This is being reposted from Skeptical Analysis.
The meme doesn’t have anything to do with this installment of People Unclear. But it was handy, and the Reverend Jeffreys needed some more exposure. Anyhow, here’s what’s wacko today:
Biblical prophecy claims the world will end on Sept. 23, Christian numerologists claim
A Christian numerologist claims that the world will end next Saturday when a planet will, supposedly, collide with Earth.
Saturday, 23 September 2017. That’s today, and I’m planning on taking the rest of the day off. After I take Barbara Jean out to dinner.
No, wait! This deserves more. It needs some Skeptical Analysis. Here’s more from Fox News.
According to Christian numerologist David Meade, verses in Luke 21:25 to 26 are the sign that recent events, such as the recent solar eclipse and Hurricane Harvey, are signs of the apocalypse.
Let’s examine that:
Luke 21:25-26 King James Version (KJV)
25 And there shall be signs in the sun, and in the moon, and in the stars; and upon the earth distress of nations, with perplexity; the sea and the waves roaring;
26 Men’s hearts failing them for fear, and for looking after those things which are coming on the earth: for the powers of heaven shall be shaken.
And that is that. Nothing about 23 September, in any year. But wait! Fox News has still more:
Sept. 23 is a date that was pinpointed using codes from the Bible, as well as a “date marker” in the pyramids of Giza in Egypt.
This is getting deeper than I can probe before dinner. Back to Fox News for additional detail:
Meade has built his theory on the so-called Planet X, which is also known as Nibiru, which he believes will pass Earth on Sept. 23, causing volcanic eruptions, tsunamis and earthquakes, according to British newspaper The Sun.
The Sun link points to the following:
Conspiracies about the mysterious planet named Nibiru suggest it could be headed towards Earth to destroy it on September 23.
It was first mentioned in 1976 by author Zecharia Sitchin in his book The 12th Planet.

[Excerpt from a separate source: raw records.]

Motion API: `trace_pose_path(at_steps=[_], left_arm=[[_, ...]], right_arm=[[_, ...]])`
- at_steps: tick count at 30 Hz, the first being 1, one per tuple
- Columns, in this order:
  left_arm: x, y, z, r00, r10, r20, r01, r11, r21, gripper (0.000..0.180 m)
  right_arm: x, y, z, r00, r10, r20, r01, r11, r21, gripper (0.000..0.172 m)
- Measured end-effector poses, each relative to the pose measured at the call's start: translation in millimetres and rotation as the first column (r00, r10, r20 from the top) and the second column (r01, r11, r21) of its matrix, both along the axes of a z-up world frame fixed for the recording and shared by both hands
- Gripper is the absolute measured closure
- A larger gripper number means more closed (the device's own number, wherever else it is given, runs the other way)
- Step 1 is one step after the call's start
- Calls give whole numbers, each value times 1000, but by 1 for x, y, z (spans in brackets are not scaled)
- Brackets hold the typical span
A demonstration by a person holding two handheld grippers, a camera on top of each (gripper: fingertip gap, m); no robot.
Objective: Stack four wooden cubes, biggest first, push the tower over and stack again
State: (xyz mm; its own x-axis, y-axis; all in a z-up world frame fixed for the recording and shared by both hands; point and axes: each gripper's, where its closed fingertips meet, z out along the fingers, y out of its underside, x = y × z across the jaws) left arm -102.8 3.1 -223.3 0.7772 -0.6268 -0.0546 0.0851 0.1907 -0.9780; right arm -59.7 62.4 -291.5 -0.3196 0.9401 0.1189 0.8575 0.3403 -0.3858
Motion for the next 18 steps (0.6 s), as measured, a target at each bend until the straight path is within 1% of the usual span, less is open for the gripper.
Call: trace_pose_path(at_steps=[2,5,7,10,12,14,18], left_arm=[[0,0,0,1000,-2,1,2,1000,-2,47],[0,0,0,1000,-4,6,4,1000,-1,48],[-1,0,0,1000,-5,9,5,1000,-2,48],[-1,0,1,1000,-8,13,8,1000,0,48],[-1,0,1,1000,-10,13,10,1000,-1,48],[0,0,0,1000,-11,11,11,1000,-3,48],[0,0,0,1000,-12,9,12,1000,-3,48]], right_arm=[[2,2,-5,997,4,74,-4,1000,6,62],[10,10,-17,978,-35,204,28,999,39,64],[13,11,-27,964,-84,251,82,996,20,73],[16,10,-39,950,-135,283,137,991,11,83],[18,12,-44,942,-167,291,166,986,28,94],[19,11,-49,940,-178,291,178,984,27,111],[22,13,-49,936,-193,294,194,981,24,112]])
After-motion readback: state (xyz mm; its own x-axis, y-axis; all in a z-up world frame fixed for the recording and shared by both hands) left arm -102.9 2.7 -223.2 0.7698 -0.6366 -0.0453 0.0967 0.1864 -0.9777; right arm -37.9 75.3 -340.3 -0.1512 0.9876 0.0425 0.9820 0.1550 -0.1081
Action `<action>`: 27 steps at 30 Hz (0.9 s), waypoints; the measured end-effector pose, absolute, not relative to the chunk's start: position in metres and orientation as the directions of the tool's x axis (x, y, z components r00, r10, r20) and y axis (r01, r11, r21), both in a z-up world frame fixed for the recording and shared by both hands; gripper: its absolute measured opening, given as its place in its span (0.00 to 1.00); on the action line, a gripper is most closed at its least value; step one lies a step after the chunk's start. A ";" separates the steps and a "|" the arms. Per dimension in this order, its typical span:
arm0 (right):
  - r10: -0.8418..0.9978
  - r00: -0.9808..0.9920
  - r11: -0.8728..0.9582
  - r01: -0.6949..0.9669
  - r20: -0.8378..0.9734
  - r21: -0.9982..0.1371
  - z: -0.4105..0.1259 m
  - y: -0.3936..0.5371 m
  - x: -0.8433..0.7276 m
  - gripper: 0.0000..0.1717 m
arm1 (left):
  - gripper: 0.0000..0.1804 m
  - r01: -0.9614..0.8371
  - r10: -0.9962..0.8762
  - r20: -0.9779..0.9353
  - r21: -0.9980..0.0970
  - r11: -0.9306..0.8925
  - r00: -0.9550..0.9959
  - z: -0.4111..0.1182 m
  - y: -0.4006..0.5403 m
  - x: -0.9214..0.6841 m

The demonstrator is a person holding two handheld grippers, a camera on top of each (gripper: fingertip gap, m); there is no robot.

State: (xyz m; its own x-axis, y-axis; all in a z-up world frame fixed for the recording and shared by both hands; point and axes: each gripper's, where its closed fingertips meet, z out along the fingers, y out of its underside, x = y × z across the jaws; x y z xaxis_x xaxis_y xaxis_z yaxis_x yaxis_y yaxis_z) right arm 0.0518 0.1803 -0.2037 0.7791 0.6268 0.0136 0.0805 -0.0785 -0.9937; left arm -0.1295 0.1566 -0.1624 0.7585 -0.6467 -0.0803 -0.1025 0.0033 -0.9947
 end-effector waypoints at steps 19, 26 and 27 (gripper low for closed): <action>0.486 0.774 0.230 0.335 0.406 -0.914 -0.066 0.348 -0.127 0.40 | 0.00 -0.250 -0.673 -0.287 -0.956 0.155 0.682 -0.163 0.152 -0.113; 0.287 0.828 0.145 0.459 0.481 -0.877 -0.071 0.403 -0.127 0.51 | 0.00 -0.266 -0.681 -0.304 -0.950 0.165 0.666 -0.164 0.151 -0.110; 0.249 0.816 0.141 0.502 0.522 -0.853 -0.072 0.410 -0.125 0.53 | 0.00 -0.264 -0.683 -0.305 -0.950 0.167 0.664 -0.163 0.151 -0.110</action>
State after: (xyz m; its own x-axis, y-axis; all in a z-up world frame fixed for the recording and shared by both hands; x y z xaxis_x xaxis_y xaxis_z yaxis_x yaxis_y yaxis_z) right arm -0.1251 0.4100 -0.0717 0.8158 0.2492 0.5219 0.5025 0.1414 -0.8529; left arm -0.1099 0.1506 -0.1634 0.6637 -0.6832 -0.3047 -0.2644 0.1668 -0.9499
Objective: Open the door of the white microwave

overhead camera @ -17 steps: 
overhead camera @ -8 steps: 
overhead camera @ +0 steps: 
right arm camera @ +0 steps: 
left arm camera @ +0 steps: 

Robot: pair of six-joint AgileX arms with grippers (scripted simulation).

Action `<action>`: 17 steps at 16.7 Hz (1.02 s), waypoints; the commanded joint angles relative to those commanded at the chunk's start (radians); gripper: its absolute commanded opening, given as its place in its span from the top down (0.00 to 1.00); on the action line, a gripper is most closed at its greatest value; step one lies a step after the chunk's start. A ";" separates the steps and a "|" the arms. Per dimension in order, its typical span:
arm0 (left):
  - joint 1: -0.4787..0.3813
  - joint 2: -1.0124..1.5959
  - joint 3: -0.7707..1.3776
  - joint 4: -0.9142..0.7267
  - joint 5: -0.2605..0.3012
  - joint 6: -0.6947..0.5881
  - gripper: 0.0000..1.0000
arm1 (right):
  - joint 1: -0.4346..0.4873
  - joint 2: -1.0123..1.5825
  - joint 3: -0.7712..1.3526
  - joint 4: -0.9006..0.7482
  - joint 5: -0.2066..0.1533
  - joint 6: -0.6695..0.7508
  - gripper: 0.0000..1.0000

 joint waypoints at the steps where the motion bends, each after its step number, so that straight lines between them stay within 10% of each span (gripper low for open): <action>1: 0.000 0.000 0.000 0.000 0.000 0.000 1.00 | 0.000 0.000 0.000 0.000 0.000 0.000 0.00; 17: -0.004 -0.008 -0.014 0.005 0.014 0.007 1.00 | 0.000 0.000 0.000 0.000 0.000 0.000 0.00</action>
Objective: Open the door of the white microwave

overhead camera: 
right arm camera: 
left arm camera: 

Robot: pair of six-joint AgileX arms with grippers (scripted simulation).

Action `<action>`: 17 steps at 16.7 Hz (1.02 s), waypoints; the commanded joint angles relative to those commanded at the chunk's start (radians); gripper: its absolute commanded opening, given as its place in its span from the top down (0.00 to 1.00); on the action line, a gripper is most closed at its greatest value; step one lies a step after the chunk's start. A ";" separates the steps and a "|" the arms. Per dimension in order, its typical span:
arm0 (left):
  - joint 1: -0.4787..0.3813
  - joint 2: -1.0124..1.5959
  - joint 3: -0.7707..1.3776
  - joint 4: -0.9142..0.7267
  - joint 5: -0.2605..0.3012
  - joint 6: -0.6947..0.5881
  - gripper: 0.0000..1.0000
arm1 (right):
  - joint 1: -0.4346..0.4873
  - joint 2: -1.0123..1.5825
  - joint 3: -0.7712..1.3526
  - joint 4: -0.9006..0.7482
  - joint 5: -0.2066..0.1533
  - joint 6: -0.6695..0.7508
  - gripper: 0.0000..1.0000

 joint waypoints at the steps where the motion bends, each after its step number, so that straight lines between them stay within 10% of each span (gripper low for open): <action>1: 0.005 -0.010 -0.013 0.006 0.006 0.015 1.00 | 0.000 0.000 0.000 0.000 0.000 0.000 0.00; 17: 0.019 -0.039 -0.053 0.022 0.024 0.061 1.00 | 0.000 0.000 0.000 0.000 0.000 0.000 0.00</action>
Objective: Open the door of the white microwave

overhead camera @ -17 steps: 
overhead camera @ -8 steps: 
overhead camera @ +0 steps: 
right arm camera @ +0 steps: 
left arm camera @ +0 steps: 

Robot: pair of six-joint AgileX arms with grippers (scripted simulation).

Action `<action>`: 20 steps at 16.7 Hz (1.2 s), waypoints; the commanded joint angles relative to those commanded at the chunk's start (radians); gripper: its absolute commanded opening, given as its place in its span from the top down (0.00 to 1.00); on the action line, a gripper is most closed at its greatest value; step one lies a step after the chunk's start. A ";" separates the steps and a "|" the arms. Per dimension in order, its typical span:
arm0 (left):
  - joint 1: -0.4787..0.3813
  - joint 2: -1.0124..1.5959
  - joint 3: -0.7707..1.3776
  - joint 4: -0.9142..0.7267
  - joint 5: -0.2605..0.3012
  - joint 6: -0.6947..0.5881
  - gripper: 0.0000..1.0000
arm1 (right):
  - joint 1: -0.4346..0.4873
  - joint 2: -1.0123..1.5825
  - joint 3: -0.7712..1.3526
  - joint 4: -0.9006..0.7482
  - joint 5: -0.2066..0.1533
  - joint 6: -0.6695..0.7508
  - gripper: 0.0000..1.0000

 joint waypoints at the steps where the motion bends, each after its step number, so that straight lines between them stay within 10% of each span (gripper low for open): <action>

He believed the planet is home to ancient aliens called the Annunaki who he claimed created the human race.
Aw, rats! I have a copy of the Sitchin book, but it’s not handy right now, And Amazon wants $16 for a Kindle edition. Barbara Jean would never sign off on the purchase. However, a PDF download is available from FreePDF. Here’s the cover:
Here’s what Sitchin has to say by way of introduction:
THE PRIME SOURCE for the biblical verses quoted in The Twelfth Planet is the Old Testament in its original Hebrew text. It must be borne in mind that all the translations consulted of which the principal ones are listed at the end of the book – are just that: translations or interpretations. In the final analysis, what counts is what the original Hebrew says.
In the final version quoted in The Twelfth Planet, I have compared the available translations against each other and against the Hebrew source and the parallel Sumerian and Akkadian texts/tales, to come up with what I believe is the most accurate rendering.
The rendering of Sumerian, Assyrian, Babylonian, and Hittite texts has engaged a legion of scholars for more than a century. Decipherment of script and language was followed by transcribing, transliterating, and finally, translating. In many instances, it was possible to choose between differing translations or interpretations only by verifying the much earlier transcriptions and transliterations. In other instances, a late insight by a contemporary scholar could throw new light on an early translation.
The list of sources for Near Eastern texts, given at the end of this book, thus ranges from the oldest to the newest, and is followed by the scholarly publications in which valuable contributions to the understanding of
the texts were found.
[Zecharia Sitchin, The 12th Planet. From the introduction]
Well, that explains a lot. A hair de loon writes a book of fables, sourcing another book of fables, and another master of confabulation picks up on that, and suddenly nobody has any place to go come Sunday, 24 September. And I had a trip out of town planned.
It’s a good thing I don’t believe in fairy tales. Unlike some politicians I could name.